# Integral of Bolzmann distribution function for dark matter (modern cosmology)

In Dodelson's textbook modern cosmology ch4.5, I wonder if anyone knows how he did the integration by part over the phasespace on the distribution function of Eq(4.72) and Eq(4.78).

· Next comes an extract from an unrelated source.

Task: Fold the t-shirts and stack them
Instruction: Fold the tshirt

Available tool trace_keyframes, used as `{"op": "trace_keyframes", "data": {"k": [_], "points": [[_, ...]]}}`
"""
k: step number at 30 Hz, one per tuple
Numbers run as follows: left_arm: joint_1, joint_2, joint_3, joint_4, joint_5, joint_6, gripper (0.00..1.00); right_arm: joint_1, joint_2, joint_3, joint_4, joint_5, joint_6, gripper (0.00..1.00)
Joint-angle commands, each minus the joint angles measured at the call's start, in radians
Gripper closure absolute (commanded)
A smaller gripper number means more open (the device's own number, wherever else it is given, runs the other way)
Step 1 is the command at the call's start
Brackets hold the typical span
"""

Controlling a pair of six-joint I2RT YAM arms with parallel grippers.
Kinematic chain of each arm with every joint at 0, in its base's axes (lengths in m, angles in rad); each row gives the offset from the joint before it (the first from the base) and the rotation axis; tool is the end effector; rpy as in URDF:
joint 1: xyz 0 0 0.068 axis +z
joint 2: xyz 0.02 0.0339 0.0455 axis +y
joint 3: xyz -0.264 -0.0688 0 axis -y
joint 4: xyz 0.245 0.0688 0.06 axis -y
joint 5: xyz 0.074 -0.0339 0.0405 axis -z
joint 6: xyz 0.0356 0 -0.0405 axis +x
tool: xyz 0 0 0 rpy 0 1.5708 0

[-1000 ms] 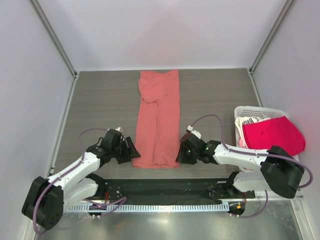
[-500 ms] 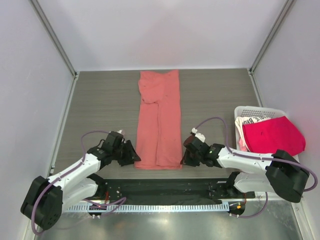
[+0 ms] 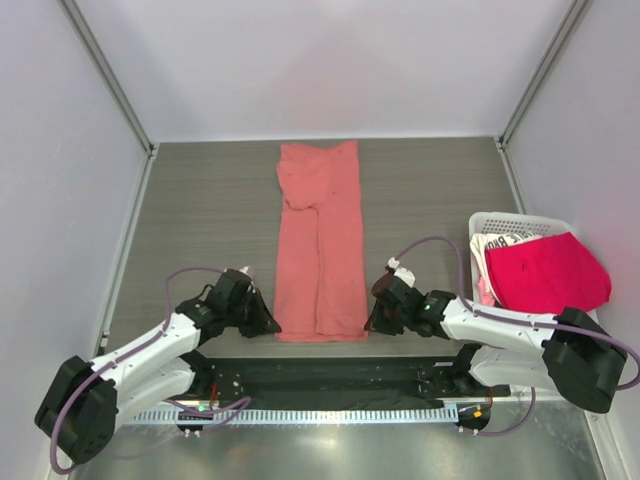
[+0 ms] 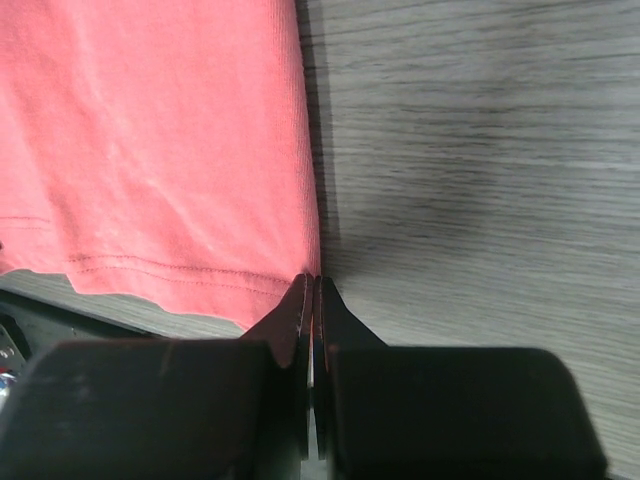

Here is part of Eq(4.72) $$\int \frac{d^3p}{(2\pi)^3}p\frac{\partial f_{dm}}{\partial p} = \frac{4\pi}{(2\pi)^3}\int_0^\infty dpp^3\frac{\partial f_{dm}}{\partial p}$$ $$= -3 \frac{4\pi}{(2\pi)^3}\int_0^{\infty}dpp^2f_{dm}$$

I don't understand why he assumes this in the last step. $$p^3f_{dm}|_0^{\infty} = 0.$$

Here is part of Eq(4.78) $$\int_0^\infty dp \dfrac{p^4}{E}\dfrac{\partial f_{dm}}{\partial p}=\int_0^\infty dp f_{dm} \left( \dfrac{p^5}{E^3} - \dfrac{4p^3}{E}\right)$$

Similarly, he also used integration by part but why is this correct. $$\frac{p^4}{E} f_{dm}|_0^{\infty} = \dfrac{p^5}{E^3}$$

Dodelson mentions that we don't need an explicit expression of the zero-order distribution function for dark matter, $$f_{dm}$$, during the derivation, but then I could not follow his integration in this case.

Any help is appreciated.

Actually, the end points of the integral vanishes ($$f_{dm}$$ goes like $$e^{-p}$$ for large $$p$$, so it goes to zero faster than the power law in $$p$$ diverges). We get:
$$\frac{p^4}{E} f_{dm}|_0^{\infty} = 0.$$
The two terms come from the derivative of $$\frac{p^4}{E}$$: $$\frac{\partial}{\partial p} \left(\frac{p^4}{E}\right) = \frac{4p^3}{E} - \frac{p^4}{E^2}\frac{dE}{dp} = \frac{4p^3}{E} - \frac{p^5}{E^3}.$$